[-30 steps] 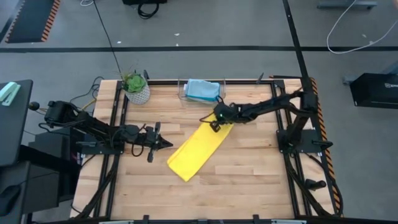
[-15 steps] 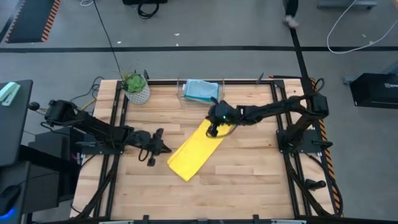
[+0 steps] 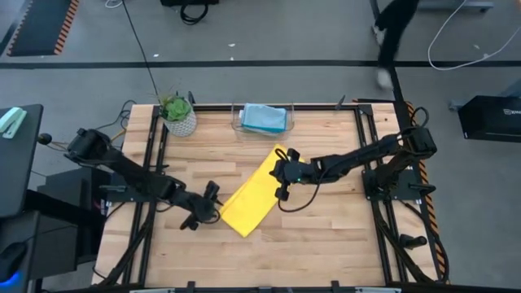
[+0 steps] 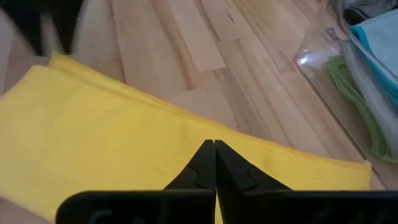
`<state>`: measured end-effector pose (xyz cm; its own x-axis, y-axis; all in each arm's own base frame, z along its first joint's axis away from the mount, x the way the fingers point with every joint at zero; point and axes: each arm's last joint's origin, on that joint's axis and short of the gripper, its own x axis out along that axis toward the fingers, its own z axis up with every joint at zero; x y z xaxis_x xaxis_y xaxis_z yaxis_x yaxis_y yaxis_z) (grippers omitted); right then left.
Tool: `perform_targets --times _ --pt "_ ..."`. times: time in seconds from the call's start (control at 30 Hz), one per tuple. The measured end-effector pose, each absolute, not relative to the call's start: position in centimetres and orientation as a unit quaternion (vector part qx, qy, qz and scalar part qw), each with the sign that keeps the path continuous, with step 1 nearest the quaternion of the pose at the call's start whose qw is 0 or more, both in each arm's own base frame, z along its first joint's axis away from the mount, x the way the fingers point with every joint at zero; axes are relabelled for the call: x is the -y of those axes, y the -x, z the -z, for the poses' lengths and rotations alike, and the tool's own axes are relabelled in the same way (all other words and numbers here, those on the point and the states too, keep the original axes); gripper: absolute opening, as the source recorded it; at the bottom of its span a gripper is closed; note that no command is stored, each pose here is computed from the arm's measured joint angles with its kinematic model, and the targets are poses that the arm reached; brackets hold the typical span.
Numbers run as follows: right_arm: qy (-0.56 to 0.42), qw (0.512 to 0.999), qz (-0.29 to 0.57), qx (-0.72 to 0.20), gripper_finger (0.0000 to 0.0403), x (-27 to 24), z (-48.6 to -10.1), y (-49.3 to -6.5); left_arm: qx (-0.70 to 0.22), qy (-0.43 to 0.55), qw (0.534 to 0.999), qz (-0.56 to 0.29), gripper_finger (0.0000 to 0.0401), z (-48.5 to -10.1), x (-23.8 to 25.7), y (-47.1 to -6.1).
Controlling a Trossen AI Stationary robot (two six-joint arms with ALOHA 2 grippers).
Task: Fold microfiber towels
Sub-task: Fold the yellow microfiber cloth
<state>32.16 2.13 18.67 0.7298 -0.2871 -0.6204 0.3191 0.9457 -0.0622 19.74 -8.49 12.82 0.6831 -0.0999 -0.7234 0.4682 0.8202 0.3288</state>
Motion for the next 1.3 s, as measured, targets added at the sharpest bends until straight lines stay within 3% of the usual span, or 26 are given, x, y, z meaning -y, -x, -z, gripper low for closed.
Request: perform_targets --times 0.13,0.23,0.53,0.9,1.17,1.3 --pt "-0.024 0.93 0.16 -0.329 0.0004 -2.5 -18.7 -32.1 -0.38 -0.299 0.862 0.154 0.0233 -11.7 8.4 -20.0" --pt "-0.024 0.93 0.16 -0.329 0.0004 -2.5 -18.7 -32.1 -0.376 -0.322 0.855 0.156 0.0204 -11.5 8.5 -20.2" --pt "-0.012 0.931 0.146 -0.334 0.0005 -3.3 -18.6 -32.0 -0.354 -0.309 0.87 0.152 0.0014 -12.0 9.0 -21.0" --pt "-0.041 0.932 0.088 -0.349 0.0032 -9.6 -18.3 -30.3 -0.314 -0.127 0.93 0.144 0.0012 -13.7 12.4 -23.1" --pt "-0.042 0.938 0.082 -0.335 0.0057 -12.7 -18.3 -29.1 -0.337 -0.128 0.918 0.163 0.0012 -12.3 17.7 -27.2" --pt "-0.034 0.939 0.081 -0.332 0.0057 -13.3 -18.3 -28.8 -0.393 -0.153 0.892 0.165 0.0053 -12.8 19.4 -28.0"
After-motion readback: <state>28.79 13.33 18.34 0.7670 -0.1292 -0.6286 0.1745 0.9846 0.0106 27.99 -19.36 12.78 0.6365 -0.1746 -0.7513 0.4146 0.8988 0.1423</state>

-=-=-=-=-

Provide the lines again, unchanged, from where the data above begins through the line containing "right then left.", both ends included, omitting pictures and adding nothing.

### [RESPONSE TO THE TASK]
[-30 steps] 
[-15 steps] 
[+0 steps] 
[+0 steps] 
`<state>`: measured end-effector pose (xyz cm; its own x-axis, y-axis; all in each arm's own base frame, z along its first joint's axis away from the mount, x the way the fingers point with every joint at zero; point and axes: each arm's last joint's origin, on that joint's axis and short of the gripper, its own x axis out along that axis toward the fingers, its own z axis up with every joint at zero; x y z xaxis_x xaxis_y xaxis_z yaxis_x yaxis_y yaxis_z) (grippers omitted); right then left.

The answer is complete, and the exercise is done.